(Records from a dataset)

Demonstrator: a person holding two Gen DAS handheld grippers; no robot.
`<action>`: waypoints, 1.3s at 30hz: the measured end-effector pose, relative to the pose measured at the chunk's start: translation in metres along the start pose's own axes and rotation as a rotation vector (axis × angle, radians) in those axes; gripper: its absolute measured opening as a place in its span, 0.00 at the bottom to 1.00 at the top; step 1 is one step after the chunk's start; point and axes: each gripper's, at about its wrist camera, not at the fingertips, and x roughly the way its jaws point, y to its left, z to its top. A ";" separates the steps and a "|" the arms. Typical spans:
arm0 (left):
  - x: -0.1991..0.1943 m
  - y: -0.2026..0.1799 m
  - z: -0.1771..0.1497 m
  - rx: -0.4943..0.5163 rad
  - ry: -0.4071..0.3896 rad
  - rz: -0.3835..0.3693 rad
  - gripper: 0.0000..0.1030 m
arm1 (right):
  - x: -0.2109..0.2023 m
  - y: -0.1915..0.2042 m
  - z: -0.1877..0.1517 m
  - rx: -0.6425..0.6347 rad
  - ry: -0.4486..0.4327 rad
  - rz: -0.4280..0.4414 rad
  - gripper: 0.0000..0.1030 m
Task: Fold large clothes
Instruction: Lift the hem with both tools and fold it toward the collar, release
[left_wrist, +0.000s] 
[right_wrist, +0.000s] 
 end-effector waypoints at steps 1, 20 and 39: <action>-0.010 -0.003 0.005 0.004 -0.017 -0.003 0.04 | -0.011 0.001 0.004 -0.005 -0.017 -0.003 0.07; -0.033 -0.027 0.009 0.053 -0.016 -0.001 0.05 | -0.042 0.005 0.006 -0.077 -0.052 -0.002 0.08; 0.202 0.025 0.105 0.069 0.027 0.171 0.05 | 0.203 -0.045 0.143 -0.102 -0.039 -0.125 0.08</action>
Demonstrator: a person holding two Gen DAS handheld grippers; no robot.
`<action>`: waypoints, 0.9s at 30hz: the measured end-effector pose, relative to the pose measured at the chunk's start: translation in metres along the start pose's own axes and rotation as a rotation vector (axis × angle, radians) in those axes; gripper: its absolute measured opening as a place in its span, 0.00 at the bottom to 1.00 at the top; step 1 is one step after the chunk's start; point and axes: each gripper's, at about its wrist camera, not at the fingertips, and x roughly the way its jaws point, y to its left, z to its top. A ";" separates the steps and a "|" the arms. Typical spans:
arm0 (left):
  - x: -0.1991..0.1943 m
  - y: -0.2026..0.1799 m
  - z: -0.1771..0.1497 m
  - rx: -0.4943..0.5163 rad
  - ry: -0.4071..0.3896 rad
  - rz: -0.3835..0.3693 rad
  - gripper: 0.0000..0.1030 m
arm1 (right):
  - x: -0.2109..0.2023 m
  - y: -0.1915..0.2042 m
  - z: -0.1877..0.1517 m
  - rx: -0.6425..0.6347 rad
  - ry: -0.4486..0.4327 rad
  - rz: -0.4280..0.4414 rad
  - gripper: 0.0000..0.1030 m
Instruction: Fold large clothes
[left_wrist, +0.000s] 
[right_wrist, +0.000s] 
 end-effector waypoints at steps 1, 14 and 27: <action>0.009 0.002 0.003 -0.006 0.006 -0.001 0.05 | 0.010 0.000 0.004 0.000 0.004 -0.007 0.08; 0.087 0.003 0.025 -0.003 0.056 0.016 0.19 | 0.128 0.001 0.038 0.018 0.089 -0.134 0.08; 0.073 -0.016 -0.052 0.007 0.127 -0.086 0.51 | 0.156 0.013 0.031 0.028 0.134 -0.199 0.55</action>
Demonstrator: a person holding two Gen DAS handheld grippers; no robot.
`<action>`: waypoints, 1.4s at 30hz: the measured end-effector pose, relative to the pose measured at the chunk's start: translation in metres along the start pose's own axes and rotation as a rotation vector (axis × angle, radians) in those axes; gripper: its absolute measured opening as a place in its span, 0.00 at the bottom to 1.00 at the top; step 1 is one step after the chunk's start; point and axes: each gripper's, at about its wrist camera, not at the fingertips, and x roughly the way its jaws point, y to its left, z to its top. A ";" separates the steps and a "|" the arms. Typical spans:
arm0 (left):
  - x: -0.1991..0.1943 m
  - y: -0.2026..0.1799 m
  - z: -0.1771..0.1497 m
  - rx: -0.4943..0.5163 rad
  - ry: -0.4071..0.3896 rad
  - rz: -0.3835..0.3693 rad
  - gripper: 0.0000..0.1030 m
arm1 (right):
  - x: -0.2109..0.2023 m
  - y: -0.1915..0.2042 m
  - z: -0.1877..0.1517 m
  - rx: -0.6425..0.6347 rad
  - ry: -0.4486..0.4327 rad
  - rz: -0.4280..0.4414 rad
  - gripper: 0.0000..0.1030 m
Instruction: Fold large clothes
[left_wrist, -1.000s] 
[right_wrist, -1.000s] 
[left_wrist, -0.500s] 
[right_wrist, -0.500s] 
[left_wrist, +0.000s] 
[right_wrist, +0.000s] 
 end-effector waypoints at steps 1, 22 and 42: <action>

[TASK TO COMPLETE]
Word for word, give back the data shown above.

[TASK ANSWER]
Demonstrator: a person holding two Gen DAS handheld grippers; no robot.
`<action>`: waypoints, 1.3s at 30hz: the measured end-effector pose, relative to the pose measured at the chunk's start: translation in metres along the start pose's own axes and rotation as a rotation vector (axis × angle, radians) in those axes; gripper: its absolute measured opening as a place in its span, 0.00 at the bottom to 1.00 at the top; step 1 is one step after the chunk's start; point and axes: each gripper's, at about its wrist camera, not at the fingertips, and x roughly the way its jaws point, y to its left, z to its top. A ";" separates the steps and a "|" the arms. Typical spans:
arm0 (left):
  - x: -0.1991..0.1943 m
  - y: -0.2026..0.1799 m
  - z: -0.1771..0.1497 m
  - rx: -0.4943..0.5163 rad
  - ry: -0.4071..0.3896 rad
  - rz: -0.3835..0.3693 rad
  - gripper: 0.0000..0.1030 m
arm1 (right):
  - x: -0.2109..0.2023 m
  - y: -0.1915..0.2042 m
  - z: -0.1877..0.1517 m
  - rx: -0.6425..0.6347 rad
  - ry: -0.4486..0.4327 rad
  - rz: -0.4280..0.4414 rad
  - gripper: 0.0000..0.1030 m
Task: Fold large clothes
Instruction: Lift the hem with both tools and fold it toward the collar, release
[left_wrist, +0.000s] 
[right_wrist, +0.000s] 
 end-effector waypoints at steps 1, 20 and 39: <action>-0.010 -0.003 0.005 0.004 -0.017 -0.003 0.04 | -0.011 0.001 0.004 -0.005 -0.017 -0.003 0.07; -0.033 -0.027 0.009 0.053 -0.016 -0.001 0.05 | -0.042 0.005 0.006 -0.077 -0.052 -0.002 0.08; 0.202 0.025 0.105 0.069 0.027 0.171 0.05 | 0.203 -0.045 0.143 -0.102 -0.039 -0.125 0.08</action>
Demonstrator: a person holding two Gen DAS handheld grippers; no robot.
`<action>`: waypoints, 0.9s at 30hz: the measured end-effector pose, relative to the pose measured at the chunk's start: translation in metres along the start pose's own axes and rotation as a rotation vector (axis × angle, radians) in those axes; gripper: its absolute measured opening as a place in its span, 0.00 at the bottom to 1.00 at the top; step 1 is one step after the chunk's start; point and axes: each gripper's, at about its wrist camera, not at the fingertips, and x roughly the way its jaws point, y to its left, z to its top. A ";" separates the steps and a "|" the arms. Typical spans:
arm0 (left):
  - x: -0.1991..0.1943 m
  - y: -0.2026..0.1799 m
  - z: -0.1771..0.1497 m
  - rx: -0.4943..0.5163 rad
  - ry: -0.4071..0.3896 rad
  - rz: -0.3835..0.3693 rad
  - gripper: 0.0000..0.1030 m
arm1 (right):
  - x: -0.2109..0.2023 m
  - y: -0.1915..0.2042 m
  - z: -0.1877..0.1517 m
  - rx: -0.6425..0.6347 rad
  - ry: -0.4486..0.4327 rad
  - rz: -0.4280..0.4414 rad
  - gripper: 0.0000..0.1030 m
Instruction: Fold large clothes
[left_wrist, +0.000s] 
[right_wrist, +0.000s] 
 end-effector waypoints at steps 1, 14 and 27: <action>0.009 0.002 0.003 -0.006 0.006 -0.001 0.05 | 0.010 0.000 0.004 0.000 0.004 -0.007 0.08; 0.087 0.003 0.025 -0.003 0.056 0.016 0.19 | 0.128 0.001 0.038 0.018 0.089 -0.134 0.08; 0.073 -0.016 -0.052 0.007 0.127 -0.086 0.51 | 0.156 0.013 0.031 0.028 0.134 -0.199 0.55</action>
Demonstrator: a person holding two Gen DAS handheld grippers; no robot.
`<action>`: waypoints, 1.4s at 30hz: the measured end-effector pose, relative to the pose measured at the chunk's start: translation in metres along the start pose's own axes and rotation as a rotation vector (axis × angle, radians) in those axes; gripper: its absolute measured opening as a place in its span, 0.00 at the bottom to 1.00 at the top; step 1 is one step after the chunk's start; point and axes: each gripper's, at about its wrist camera, not at the fingertips, and x roughly the way its jaws point, y to its left, z to its top. A ";" separates the steps and a "|" the arms. Typical spans:
arm0 (left):
  - x: -0.1991..0.1943 m
  - y: -0.2026..0.1799 m
  - z: -0.1771..0.1497 m
  - rx: -0.4943..0.5163 rad
  - ry: -0.4071..0.3896 rad
  - rz: -0.3835..0.3693 rad
  - gripper: 0.0000..0.1030 m
arm1 (right):
  - x: -0.2109..0.2023 m
  - y: -0.1915..0.2042 m
  - z: -0.1877..0.1517 m
  - rx: -0.6425..0.6347 rad
  - ry: -0.4486..0.4327 rad
  - rz: -0.4280..0.4414 rad
  - gripper: 0.0000..0.1030 m
Instruction: Fold large clothes
[left_wrist, -1.000s] 
[right_wrist, -1.000s] 
[left_wrist, -0.500s] 
[right_wrist, -0.500s] 
[left_wrist, +0.000s] 
[right_wrist, +0.000s] 
 end-effector waypoints at steps 1, 22 and 42: <action>

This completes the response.